Bioinspired periodic panels optimized for acoustic insulation

TL;DR

This paper introduces bioinspired, optimized periodic panels with locally resonant elements that significantly enhance acoustic insulation, demonstrating robustness against incident angle variations for practical applications.

Contribution

It extends previous shape optimization methods to include locally resonant attachments, improving sound insulation performance and robustness of acoustic panels.

Findings

Locally resonant panels outperform thickness-varying profiles in angle robustness.

Optimized panels effectively inhibit flexural wave propagation.

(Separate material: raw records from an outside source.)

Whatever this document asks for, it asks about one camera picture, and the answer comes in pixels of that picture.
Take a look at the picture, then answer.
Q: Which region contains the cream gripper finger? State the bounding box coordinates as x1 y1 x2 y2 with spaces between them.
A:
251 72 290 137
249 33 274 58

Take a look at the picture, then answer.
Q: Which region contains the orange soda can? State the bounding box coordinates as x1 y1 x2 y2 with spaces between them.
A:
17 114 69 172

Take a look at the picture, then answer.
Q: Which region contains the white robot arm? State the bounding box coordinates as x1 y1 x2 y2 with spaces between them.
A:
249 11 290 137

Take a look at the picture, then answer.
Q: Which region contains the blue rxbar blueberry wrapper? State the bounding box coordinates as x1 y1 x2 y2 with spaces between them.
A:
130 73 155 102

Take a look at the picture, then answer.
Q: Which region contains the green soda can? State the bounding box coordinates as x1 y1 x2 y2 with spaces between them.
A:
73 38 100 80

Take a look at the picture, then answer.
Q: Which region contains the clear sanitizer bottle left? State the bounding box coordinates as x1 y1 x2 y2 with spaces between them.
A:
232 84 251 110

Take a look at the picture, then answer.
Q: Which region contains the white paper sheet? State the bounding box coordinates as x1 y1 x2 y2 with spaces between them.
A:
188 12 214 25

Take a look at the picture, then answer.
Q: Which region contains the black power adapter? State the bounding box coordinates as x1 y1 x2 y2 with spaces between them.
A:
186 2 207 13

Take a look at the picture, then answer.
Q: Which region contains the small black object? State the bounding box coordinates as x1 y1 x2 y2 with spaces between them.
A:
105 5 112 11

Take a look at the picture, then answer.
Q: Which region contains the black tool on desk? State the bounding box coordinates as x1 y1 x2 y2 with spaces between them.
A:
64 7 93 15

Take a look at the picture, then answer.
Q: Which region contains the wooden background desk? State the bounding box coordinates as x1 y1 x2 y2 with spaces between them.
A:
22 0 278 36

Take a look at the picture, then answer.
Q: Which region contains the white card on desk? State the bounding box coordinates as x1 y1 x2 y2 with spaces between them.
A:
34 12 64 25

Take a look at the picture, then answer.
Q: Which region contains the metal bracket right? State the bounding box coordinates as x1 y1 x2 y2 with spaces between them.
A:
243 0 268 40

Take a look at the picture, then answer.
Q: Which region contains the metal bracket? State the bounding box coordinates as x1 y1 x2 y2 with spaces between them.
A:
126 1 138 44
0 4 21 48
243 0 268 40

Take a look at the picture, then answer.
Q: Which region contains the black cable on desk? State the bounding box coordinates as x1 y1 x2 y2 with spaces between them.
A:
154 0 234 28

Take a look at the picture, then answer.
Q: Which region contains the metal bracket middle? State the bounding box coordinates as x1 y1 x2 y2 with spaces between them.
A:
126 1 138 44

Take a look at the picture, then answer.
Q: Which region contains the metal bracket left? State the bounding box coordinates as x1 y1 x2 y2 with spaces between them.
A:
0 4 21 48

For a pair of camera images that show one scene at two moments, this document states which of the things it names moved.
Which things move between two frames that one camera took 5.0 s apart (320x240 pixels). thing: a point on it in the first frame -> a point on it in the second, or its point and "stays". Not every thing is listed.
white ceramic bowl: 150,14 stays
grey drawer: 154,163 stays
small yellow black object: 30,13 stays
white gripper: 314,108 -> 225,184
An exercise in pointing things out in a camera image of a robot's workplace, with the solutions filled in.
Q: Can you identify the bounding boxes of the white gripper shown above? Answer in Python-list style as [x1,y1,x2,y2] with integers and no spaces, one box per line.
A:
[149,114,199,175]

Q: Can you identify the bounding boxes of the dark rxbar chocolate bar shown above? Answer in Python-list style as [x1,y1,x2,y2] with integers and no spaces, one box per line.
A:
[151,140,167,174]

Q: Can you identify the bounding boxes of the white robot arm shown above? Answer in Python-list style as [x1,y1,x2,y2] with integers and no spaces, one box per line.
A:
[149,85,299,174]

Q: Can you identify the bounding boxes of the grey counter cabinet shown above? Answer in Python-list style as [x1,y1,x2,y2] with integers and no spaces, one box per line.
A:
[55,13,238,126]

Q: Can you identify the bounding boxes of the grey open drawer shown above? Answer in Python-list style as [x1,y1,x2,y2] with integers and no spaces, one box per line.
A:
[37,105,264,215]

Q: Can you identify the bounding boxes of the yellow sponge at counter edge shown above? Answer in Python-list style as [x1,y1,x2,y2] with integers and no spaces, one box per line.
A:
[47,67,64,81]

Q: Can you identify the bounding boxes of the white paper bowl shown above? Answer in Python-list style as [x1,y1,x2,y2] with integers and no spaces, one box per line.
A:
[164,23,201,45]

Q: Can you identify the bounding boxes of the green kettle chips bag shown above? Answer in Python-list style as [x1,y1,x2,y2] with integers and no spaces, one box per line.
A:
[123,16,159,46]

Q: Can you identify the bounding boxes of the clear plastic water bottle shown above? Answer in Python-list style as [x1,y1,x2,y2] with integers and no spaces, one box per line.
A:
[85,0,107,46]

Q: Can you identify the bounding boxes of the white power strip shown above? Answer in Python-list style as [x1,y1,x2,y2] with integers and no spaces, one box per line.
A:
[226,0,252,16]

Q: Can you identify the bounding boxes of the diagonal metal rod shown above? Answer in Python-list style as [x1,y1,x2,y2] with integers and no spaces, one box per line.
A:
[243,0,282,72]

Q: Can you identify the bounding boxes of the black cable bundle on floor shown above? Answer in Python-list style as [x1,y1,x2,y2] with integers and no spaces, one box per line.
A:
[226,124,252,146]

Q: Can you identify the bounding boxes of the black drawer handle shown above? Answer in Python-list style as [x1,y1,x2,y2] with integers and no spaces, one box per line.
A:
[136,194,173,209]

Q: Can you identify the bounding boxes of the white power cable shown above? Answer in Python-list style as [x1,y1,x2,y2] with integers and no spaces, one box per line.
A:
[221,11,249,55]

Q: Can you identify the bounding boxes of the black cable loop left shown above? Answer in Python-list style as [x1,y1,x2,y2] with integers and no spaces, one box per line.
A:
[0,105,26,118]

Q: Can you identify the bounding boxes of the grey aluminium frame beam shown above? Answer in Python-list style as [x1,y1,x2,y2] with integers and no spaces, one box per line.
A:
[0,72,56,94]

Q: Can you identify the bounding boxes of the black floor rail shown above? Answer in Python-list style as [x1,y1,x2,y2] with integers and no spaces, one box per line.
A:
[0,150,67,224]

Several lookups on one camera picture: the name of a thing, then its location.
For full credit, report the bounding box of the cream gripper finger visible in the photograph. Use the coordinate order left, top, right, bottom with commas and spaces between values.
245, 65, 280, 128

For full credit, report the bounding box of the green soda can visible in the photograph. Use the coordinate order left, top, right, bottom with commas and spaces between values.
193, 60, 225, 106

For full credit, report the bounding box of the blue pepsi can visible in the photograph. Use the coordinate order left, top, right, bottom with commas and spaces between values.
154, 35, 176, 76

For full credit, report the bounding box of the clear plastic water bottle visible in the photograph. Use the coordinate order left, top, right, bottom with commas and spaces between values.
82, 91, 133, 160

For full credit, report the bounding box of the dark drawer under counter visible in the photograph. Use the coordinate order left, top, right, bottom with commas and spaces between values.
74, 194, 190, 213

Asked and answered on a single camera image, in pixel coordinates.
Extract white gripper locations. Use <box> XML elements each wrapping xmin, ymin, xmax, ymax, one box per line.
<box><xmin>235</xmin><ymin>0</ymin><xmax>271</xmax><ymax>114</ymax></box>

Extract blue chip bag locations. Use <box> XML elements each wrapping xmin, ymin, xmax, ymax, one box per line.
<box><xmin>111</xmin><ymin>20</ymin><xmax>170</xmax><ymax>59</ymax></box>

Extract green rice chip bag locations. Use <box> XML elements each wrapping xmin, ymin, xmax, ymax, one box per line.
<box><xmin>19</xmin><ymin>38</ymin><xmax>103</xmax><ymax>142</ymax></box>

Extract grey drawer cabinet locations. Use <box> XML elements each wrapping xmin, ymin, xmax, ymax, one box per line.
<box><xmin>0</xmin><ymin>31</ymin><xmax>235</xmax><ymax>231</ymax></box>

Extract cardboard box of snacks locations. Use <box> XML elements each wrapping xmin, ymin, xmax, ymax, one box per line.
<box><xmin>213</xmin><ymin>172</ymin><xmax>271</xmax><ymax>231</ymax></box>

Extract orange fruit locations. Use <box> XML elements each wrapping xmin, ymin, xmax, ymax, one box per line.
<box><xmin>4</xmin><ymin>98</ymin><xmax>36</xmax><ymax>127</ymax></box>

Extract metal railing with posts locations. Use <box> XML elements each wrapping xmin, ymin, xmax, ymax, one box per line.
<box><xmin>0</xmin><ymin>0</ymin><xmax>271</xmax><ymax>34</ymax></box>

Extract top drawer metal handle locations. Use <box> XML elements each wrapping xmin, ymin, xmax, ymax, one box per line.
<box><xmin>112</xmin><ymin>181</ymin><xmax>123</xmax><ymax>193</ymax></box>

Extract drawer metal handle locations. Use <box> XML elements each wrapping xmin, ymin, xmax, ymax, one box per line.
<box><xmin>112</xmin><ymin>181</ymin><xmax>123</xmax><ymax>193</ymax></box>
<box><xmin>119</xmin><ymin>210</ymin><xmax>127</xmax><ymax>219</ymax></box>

Numerical models confirm improved acoustic insulation performance.

Abstract

The design of structures that can yield efficient sound insulation performance is a recurring topic in the acoustic engineering field. Special attention is given to panels, which can be designed using several approaches to achieve considerable sound attenuation. Previously, we have presented the concept of thickness-varying periodic plates with optimized profiles to inhibit flexural wave energy propagation. In this work, motivated by biological structures that present multiple locally resonant elements able to cause acoustic cloaking, we extend our shape optimization approach to design panels that achieve improved acoustic insulation performance using either thickness-varying profiles or locally resonant attachments. The optimization is performed using numerical models that combine the Kirchhoff plate theory and the plane wave expansion method. Our results indicate that panels based on locally resonant mechanisms have the advantage of being robust against variation in the incidence angle of acoustic excitation and, therefore, are preferred for single-leaf applications.